Kevin Hassett, Director of the White House National Economic Council, publicly criticized Powell on April 30 for his decision to stay on as a member of the Fed’s Board of Governors after his chairmanship concludes. The move effectively blocks the Trump administration from nominating a new board member to fill what would otherwise be an open seat.

The chess match over Fed seats

The Chair position and the governor position are technically separate. Powell’s four-year term as Chair expires, but his term as a governor on the board runs through 2028. So legally, he’s well within his rights to stay.

Hassett’s public expression of “disappointment” is a notable escalation in what has been a long-running tension between the Trump administration and Powell.

Kevin Warsh has already been nominated and confirmed as Powell’s successor in the Chair role. But the administration apparently wanted a clean sweep, a new Chair and a new governor seat to fill, giving them two fresh appointments instead of one. Powell’s decision to remain strips them of that second pick.
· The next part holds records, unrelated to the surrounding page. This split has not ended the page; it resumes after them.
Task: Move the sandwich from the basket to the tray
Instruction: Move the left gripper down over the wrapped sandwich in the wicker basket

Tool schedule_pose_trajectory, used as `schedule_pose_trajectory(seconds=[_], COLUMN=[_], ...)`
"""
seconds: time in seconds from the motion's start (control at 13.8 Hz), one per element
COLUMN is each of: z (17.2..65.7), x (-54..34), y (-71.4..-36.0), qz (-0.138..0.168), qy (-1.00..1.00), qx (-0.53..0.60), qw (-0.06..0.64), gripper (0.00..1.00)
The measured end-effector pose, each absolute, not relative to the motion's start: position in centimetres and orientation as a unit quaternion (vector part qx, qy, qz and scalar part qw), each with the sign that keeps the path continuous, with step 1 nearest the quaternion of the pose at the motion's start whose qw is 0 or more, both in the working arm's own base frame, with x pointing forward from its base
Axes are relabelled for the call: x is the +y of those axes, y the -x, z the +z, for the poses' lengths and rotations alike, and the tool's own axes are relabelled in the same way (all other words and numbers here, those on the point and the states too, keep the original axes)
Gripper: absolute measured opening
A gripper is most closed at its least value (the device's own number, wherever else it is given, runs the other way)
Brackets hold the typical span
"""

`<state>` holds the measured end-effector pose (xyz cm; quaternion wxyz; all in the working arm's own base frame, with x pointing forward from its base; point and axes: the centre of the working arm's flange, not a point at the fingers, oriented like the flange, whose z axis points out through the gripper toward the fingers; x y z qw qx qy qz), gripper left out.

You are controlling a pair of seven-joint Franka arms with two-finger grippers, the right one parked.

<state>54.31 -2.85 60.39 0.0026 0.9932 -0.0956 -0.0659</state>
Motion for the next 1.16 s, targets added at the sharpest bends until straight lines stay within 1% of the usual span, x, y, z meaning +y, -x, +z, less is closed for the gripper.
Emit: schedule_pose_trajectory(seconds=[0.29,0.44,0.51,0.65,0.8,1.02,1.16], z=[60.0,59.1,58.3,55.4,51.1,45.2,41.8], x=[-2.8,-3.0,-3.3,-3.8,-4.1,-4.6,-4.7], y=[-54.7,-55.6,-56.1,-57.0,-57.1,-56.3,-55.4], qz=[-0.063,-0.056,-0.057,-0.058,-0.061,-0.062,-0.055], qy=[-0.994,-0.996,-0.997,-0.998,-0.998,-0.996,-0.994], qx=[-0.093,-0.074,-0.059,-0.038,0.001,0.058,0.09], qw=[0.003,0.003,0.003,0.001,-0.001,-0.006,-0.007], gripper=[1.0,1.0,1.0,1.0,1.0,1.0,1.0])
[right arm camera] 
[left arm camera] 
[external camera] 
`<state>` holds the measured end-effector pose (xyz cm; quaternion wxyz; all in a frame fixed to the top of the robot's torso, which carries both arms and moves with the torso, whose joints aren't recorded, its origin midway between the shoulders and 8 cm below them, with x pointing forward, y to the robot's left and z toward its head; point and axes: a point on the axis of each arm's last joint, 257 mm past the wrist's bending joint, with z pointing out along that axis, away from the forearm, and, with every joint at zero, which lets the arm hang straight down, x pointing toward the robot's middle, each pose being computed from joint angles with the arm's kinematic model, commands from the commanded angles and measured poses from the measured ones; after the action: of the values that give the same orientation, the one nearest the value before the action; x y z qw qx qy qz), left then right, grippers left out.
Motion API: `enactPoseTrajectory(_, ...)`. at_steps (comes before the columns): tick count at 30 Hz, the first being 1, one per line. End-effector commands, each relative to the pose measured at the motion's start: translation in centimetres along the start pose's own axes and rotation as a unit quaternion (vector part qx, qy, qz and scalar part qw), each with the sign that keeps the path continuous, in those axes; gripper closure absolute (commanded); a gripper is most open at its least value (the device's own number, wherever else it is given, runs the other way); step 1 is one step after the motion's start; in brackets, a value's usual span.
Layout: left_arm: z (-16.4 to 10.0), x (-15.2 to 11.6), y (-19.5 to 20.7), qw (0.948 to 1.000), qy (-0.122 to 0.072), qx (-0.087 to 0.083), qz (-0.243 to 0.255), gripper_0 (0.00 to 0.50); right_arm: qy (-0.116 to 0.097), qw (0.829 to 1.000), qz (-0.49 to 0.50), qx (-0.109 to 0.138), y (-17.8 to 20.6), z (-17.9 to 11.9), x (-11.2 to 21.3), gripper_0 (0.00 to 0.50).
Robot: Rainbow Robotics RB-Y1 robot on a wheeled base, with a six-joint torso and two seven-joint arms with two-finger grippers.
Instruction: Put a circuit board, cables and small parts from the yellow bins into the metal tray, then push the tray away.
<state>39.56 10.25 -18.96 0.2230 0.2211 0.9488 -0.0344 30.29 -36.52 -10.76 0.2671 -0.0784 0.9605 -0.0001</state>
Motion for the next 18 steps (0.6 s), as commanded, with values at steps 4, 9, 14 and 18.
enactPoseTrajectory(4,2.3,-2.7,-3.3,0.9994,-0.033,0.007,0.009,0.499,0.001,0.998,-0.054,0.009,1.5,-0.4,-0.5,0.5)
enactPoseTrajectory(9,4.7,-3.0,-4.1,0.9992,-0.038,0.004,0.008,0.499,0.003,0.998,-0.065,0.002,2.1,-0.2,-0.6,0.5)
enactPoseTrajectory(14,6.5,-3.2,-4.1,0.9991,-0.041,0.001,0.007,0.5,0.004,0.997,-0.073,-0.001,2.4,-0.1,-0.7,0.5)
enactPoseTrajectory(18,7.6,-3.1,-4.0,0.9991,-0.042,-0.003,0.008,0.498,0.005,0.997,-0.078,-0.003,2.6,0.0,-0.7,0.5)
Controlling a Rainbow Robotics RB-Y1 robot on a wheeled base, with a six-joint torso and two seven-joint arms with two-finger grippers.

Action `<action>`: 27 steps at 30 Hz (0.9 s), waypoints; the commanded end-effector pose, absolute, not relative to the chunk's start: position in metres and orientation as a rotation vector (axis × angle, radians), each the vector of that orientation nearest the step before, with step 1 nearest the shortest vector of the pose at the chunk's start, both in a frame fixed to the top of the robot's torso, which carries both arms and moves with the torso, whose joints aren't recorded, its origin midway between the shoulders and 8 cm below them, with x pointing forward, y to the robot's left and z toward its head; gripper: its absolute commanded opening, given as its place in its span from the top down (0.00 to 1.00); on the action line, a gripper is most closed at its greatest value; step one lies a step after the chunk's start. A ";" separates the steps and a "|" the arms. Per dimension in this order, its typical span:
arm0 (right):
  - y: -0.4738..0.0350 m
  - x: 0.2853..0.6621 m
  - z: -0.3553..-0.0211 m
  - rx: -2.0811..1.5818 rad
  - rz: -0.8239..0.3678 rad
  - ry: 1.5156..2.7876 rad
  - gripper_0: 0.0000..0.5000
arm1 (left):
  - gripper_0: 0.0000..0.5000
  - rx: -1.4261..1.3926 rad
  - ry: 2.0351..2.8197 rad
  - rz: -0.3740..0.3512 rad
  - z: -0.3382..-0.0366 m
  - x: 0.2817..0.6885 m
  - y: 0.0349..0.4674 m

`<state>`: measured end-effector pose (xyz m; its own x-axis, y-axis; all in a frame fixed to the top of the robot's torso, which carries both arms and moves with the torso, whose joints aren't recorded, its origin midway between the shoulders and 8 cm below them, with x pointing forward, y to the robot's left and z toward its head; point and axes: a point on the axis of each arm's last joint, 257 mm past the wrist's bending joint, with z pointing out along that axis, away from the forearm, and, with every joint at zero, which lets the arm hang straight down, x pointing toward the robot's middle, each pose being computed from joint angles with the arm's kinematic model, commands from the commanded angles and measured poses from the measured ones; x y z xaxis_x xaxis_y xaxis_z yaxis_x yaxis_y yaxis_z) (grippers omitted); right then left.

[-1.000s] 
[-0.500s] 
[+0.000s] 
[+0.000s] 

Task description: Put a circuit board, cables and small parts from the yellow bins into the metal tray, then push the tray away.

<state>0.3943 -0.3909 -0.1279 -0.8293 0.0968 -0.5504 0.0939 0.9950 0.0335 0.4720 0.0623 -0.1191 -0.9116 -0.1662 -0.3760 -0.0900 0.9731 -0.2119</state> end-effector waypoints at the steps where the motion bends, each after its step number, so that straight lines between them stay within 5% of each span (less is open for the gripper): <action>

Earlier in 2026, Hassett himself was reportedly considered a leading candidate for the Fed Chair position before ultimately staying put at the NEC.

The broader Powell controversy

Powell has faced a Justice Department probe and an inspector general review connected to renovations of Federal Reserve buildings that reportedly cost over $2.5 billion.

Powell, for his part, has consistently defended the Fed’s independence. His decision to remain on the board could be interpreted as a statement in itself: that the central bank’s governors shouldn’t vacate their seats based on political convenience.

What this means for markets and crypto investors

With Kevin Warsh confirmed as the incoming Chair, markets are already pricing in whatever policy shifts his leadership might bring. Each board member gets a vote on monetary policy at every Federal Open Market Committee meeting.

Powell occupying that seat means the administration gets one fewer opportunity to shape the board’s composition during this political cycle.